Why should I study a short course?

There are many reasons for choosing to study a short course:

  • You can become a better employee by acquiring new skills.
  • You can update or enhance your existing skills.
  • You can acquire knowledge and skills that will enable you to change careers.
  • You can improve your CV by obtaining formal recognition for skills that you have gained through practical experience.
  • You can start with a short course in a particular subject to find out whether you have the aptitude for pursuing further studies in that field.




Why study part time?

Part-time study becomes ever more popular as people try to juggle earning with learning. Whether you’re picking up a professional qualification, or progressing with your academic study, part-time study offers a viable alternative for those who can’t commit to full-time postgraduate courses.
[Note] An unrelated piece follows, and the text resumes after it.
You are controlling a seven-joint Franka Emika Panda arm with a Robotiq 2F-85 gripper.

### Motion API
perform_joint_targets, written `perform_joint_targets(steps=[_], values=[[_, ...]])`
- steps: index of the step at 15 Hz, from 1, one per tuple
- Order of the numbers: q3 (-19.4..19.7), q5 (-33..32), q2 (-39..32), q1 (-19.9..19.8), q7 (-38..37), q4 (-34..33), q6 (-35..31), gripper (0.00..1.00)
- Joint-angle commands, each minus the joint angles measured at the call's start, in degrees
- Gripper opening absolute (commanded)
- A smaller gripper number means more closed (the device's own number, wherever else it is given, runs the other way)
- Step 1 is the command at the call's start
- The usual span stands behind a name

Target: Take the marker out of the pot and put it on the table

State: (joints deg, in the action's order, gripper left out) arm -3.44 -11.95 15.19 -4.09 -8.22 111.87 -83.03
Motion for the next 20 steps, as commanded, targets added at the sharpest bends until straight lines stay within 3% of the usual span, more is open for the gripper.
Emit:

Essentially, part-time study involves spreading a full-time postgraduate course over a longer period of time. It’s usually tailored for those who want to continue working while studying, and usually involves committing an afternoon or an evening each week to attend classes or lectures.

Some institutions have taken it a step further and are offering some postgraduate courses through distance learning and e-learning, where the student rarely has to attend the university; receiving tuition, teaching and learning resources via the internet instead.

As a result, yearlong or shorter courses, such as master’s degrees, PGCerts and PGDips, are extended over two or three years. You can also do part-time PhDs, which might take up to six years to complete, or part-time MPhils (basically similar to a PhD but lower in the academic pecking order), which tend to take around four or five years.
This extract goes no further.